● EXERCISE INSTRUCTIONS: In the material below, the lines containing the word "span" are required; copy each of them.

● DATA EXCERPT:
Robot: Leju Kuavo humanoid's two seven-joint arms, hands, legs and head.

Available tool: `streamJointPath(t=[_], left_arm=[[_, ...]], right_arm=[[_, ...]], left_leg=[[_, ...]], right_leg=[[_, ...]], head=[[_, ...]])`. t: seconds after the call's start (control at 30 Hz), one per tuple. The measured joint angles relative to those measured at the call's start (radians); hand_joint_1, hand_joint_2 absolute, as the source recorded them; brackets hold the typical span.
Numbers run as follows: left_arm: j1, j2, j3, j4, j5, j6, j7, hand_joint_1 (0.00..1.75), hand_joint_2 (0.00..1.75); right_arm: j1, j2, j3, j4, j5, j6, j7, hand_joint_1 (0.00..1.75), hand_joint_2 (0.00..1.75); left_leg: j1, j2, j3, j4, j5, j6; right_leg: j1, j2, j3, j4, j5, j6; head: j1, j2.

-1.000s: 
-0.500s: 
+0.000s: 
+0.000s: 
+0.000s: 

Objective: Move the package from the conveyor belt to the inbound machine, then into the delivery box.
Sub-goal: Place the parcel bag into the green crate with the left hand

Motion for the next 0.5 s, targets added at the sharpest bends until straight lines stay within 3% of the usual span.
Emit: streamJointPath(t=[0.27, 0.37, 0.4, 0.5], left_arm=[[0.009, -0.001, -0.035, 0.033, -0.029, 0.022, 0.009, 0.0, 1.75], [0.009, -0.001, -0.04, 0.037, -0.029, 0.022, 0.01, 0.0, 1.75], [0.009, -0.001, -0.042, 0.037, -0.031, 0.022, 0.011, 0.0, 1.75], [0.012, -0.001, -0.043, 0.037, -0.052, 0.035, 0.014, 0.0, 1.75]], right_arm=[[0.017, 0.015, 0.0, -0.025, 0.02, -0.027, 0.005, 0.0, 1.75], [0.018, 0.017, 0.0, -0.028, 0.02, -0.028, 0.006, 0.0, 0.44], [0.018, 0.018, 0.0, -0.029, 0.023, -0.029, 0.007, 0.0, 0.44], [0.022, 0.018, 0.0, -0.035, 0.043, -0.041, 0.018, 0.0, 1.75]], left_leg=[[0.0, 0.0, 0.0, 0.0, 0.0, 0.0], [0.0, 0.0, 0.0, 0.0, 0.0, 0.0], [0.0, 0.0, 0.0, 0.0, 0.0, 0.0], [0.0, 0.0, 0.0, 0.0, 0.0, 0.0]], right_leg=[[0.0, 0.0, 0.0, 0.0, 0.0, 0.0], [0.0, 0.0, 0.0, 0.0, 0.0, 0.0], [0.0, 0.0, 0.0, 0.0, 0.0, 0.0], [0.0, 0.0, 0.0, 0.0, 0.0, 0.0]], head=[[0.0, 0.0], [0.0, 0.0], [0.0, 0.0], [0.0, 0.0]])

● WRITTEN SOLUTION:
Available tool: `streamJointPath(t=[_], left_arm=[[_, ...]], right_arm=[[_, ...]], left_leg=[[_, ...]], right_leg=[[_, ...]], head=[[_, ...]])`. t: seconds after the call's start (control at 30 Hz), one per tuple. The measured joint angles relative to those measured at the call's start (radians); hand_joint_1, hand_joint_2 absolute, as the source recorded them; brackets hold the typical span.
Motion for the next 0.5 s, targets added at the sharpest bends until straight lines stay within 3% of the usual span.

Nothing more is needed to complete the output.